A striking editorial image conveying the concept of hidden identity signals embedded within audio waveforms, specific to the music/AI fraud domain.
Artificial IntelligenceMusic IndustryTechnology

75 Million Fake Songs Got Deleted From Spotify. The Real Problem Is the Ones That Didn't.

Ashutosh SinghalAshutosh SinghalFebruary 23, 202612 min read

A few months ago, I sat in a meeting with a music distributor who told me something that rewired how I think about the entire audio industry. He pulled up a dashboard showing their daily ingestion pipeline. "See this?" he said, scrolling through a feed of new uploads. "We get about four thousand tracks a day through our platform alone. I'd estimate a third of them were made by someone who spent less time creating the track than you spent brushing your teeth this morning."

I laughed. He didn't.

He wasn't exaggerating. Spotify alone ingests roughly 100,000 new tracks every single day.

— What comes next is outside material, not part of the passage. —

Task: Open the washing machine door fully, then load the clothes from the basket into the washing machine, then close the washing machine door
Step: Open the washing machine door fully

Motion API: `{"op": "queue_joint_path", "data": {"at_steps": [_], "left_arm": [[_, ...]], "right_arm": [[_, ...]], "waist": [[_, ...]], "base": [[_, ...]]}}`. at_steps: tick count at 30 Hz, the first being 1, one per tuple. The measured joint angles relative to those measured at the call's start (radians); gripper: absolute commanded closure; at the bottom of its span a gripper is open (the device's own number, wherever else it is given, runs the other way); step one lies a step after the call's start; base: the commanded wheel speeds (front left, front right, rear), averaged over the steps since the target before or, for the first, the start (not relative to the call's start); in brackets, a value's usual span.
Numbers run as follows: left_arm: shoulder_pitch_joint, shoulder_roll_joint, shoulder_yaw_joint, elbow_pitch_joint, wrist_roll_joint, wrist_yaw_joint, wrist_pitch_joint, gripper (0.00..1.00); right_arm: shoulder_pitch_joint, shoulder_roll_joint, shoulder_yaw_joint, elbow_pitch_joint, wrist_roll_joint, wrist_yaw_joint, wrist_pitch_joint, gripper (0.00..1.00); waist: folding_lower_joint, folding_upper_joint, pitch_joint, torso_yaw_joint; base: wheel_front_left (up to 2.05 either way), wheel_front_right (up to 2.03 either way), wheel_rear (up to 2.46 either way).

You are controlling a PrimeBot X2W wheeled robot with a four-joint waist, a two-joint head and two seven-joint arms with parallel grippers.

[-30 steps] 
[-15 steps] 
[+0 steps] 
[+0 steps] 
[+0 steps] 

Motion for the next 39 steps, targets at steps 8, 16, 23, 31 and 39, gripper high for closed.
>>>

If you tried to listen to just 30 seconds of each one, it would take you 35 days of continuous playback to get through a single day's uploads. And a growing share of that flood isn't music in any meaningful sense — it's algorithmically generated noise designed to siphon money from the people who actually make art.

This is the audio watermarking problem I've spent the last stretch of my career obsessing over at Veriprajna. Not because watermarking is a sexy technology — it isn't — but because every other solution the industry is relying on has a fatal flaw that nobody wants to talk about honestly.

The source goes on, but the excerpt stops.